The campaign was generally peaceful and with no reliable opinion polls most observers expected the ruling Socialists to be re-elected with a smaller majority.

==Results==
Both main parties initially claimed victory after the first round on the 24 June in which turnout reached about 60%. The governing Socialist party claimed that they won 45 of the 100 seats. Monitors from the Organization for Security and Co-operation in Europe (OSCE) described the election as having made progress towards international democratic standards. However the opposition Democratic party claimed there was widespread intimidation and electoral fraud. Procedural differences led to polling stations being kept closed in Lushnje leading to voting having to be delayed for about 30,000 people. The results of the first round showed that the Socialists won 33 seats as against 17 won by the Democrats.

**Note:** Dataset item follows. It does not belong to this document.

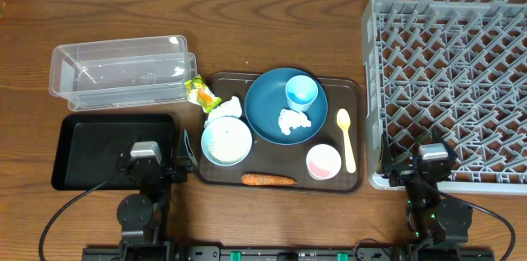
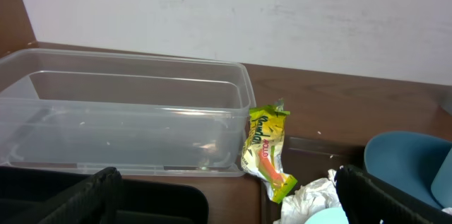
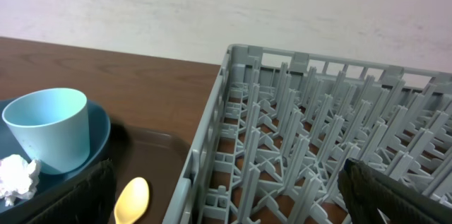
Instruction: Sort waste into correct bins and load items into the dishwasher rack
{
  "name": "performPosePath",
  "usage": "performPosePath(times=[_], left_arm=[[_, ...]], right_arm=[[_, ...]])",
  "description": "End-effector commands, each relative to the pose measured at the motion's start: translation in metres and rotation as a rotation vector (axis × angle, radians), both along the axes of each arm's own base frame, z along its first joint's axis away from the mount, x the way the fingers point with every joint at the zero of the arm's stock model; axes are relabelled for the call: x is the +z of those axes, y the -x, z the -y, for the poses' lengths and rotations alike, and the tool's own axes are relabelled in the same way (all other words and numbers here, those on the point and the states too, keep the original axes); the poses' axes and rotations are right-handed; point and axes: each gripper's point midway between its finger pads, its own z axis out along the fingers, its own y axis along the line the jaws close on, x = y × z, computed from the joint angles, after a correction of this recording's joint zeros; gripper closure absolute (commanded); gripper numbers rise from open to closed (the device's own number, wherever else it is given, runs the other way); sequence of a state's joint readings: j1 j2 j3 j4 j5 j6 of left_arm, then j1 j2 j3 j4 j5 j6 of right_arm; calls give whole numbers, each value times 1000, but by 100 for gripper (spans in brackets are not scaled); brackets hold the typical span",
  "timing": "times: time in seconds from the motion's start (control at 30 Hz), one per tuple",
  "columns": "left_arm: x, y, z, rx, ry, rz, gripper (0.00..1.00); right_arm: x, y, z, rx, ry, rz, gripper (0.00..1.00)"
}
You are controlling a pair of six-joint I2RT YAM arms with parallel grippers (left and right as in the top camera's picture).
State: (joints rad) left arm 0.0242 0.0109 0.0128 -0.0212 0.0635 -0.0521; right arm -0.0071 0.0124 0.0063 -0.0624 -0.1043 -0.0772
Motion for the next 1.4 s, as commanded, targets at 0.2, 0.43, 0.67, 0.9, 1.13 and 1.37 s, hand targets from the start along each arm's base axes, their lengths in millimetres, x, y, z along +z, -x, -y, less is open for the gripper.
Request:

A run-off vote to decide the winner in 51 districts where no candidate won over half the vote in the first round was held on 8 July. Another 40 seats were decided in proportion to the share of the vote each party won.

| Party |  | Votes | % | Seats |  |  |  |  |
| Constituency | Party list | Total | +/– |
|  | Socialist Party of Albania | 555,272 | 42.27 | 73 | 0 | 73 | –27 |
|  | Union for Victory Coalition | 494,272 | 37.63 | 25 | 21 | 46 | +15 |
|  | New Democratic Party | 68,181 | 5.19 | 0 | 6 | 6 | New |
|  | Social Democratic Party of Albania | 48,911 | 3.72 | 0 | 4 | 4 | –5 |
|  | Unity for Human Rights Party | 34,897 | 2.66 | 0 | 3 | 3 | –1 |
|  | Democratic Alliance Party | 34,262 | 2.61 | 0 | 3 | 3 | +1 |
|  | Environmentalist Agrarian Party | 34,247 | 2.61 | 0 | 3 | 3 | +2 |
|  | Democratic Party of Albania | 13,867 | 1.06 | 0 | 0 | 0 | – |
|  | Demochristian Party of Albania | 12,226 | 0.93 | 0 | 0 | 0 | –2 |
|  | Social Christian Party of Albania | 9,224 | 0.70 | 0 | 0 | 0 | New |
|  | Albanian Democratic Union Party | 8,123 | 0.62 | 0 | 0 | 0 | 0 |
|  | Independents |  |  | 2 | 0 | 2 | –1 |
| Total |  | 1,313,482 | 100.00 | 100 | 40 | 140 | –15 |
| Valid votes |  | 1,290,677 | 96.32 |  |  |  |  |
| Invalid/blank votes |  | 49,310 | 3.68 |  |  |  |  |
| Total votes |  | 1,339,987 | 100.00 |  |  |  |  |
| Registered voters/turnout |  | 2,499,238 | 53.62 |  |  |  |  |
Source: Nohlen & Stöver, Adam Carr

==Aftermath==
The Constitutional Court ruled that voting had to be repeated in eight districts on 22 July and a further two on 29 July. International observers described the elections as a whole as having been free and fair. However the opposition Democrats said they would not accept the results. They described the election as a farce and started a boycott of Parliament. The boycott lasted for six months until January 2002 when Sali Berisha announced that his party was returning to Parliament.